→ **Problem details**:
Print the data exactly. Omit the pictures.

→ **Data section**:
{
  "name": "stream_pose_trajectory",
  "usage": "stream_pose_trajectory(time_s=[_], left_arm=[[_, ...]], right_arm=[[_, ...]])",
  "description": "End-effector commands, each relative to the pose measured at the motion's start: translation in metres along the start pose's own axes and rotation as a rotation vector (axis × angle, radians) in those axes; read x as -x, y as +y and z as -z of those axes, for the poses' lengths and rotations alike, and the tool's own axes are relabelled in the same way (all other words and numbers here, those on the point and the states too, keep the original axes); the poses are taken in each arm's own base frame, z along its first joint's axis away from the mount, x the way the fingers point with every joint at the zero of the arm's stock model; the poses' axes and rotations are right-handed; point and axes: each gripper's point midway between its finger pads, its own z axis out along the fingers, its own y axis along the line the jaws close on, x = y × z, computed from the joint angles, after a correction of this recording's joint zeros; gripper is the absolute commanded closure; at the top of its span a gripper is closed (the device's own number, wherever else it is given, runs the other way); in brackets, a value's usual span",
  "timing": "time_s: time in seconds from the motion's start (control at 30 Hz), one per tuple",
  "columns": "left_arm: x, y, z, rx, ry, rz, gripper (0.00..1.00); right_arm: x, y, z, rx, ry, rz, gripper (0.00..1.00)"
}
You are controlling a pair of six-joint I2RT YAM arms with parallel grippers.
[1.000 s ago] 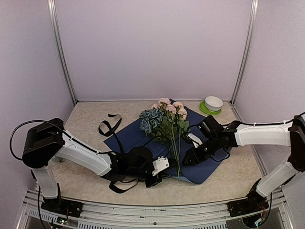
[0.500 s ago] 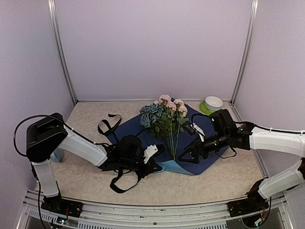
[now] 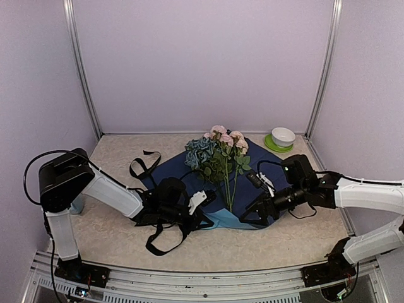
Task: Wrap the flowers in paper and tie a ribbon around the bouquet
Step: Pass from the left arm to the right
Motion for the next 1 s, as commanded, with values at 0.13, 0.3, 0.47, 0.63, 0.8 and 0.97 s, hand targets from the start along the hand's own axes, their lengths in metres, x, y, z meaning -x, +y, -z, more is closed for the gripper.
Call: stream_pose_trajectory(time_s=[0.13,0.3,0.47,0.63,0.8,0.97], left_arm=[[0.005,0.005,-0.004,-0.026,-0.002,0.012,1.0],[0.004,0.003,-0.004,-0.032,0.0,0.011,1.0],[0.003,0.003,-0.001,-0.027,0.005,0.006,1.0],[0.002,0.005,0.001,-0.022,0.009,0.005,1.0],[0.004,0.01,0.005,0.013,0.016,-0.002,0.86],[0.004,0.021,0.018,0.115,0.05,-0.033,0.61]], right_arm=[[-0.006,0.004,-0.004,-0.012,-0.049,-0.035,0.13],[-0.015,-0.024,-0.018,-0.151,-0.022,0.002,0.13],[-0.013,-0.038,-0.03,-0.177,-0.022,0.009,0.27],[-0.019,-0.055,-0.033,-0.253,0.014,-0.016,0.87],[-0.01,-0.061,-0.029,-0.279,0.002,-0.035,1.0],[-0.01,-0.075,-0.029,-0.296,0.061,-0.074,1.0]])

→ **Task result**:
{
  "name": "stream_pose_trajectory",
  "usage": "stream_pose_trajectory(time_s=[_], left_arm=[[_, ...]], right_arm=[[_, ...]])",
  "description": "End-effector commands, each relative to the pose measured at the motion's start: translation in metres along the start pose's own axes and rotation as a rotation vector (axis × angle, radians) in those axes; read x as -x, y as +y and z as -z of those axes, for the poses' lengths and rotations alike, and the tool's own axes are relabelled in the same way (all other words and numbers here, those on the point and the states too, keep the original axes); the poses are taken in each arm's own base frame, z along its first joint's axis away from the mount, x the way the fingers point with every joint at the zero of the arm's stock model; the poses' axes and rotations are right-handed; point and axes: each gripper's point midway between its finger pads, its own z axis out along the fingers, its own y axis along the line the jaws close on, x = y × z, computed from the joint angles, after a correction of this recording's joint zeros; gripper is the absolute commanded closure; at the top of its span a gripper is closed (the device's own number, wherever else it is given, runs the other way); in brackets, a value's usual span",
  "timing": "time_s: time in seconds from the motion's start (control at 30 Hz), one per tuple",
  "columns": "left_arm: x, y, z, rx, ry, rz, gripper (0.00..1.00); right_arm: x, y, z, rx, ry, rz, gripper (0.00..1.00)"
}
You are controlling a pair of six-joint I2RT YAM arms with parallel grippers.
[1.000 s ago] 
[0.500 s ago] 
[now] 
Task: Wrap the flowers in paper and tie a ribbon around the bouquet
Step: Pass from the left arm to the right
Motion for the next 1 s, as commanded, with values at 0.13, 0.3, 0.47, 0.63, 0.8 and 0.97 s, hand targets from the start along the hand's own axes, their lengths in metres, x, y, z meaning -x, +y, -z, more is closed for the gripper.
Call: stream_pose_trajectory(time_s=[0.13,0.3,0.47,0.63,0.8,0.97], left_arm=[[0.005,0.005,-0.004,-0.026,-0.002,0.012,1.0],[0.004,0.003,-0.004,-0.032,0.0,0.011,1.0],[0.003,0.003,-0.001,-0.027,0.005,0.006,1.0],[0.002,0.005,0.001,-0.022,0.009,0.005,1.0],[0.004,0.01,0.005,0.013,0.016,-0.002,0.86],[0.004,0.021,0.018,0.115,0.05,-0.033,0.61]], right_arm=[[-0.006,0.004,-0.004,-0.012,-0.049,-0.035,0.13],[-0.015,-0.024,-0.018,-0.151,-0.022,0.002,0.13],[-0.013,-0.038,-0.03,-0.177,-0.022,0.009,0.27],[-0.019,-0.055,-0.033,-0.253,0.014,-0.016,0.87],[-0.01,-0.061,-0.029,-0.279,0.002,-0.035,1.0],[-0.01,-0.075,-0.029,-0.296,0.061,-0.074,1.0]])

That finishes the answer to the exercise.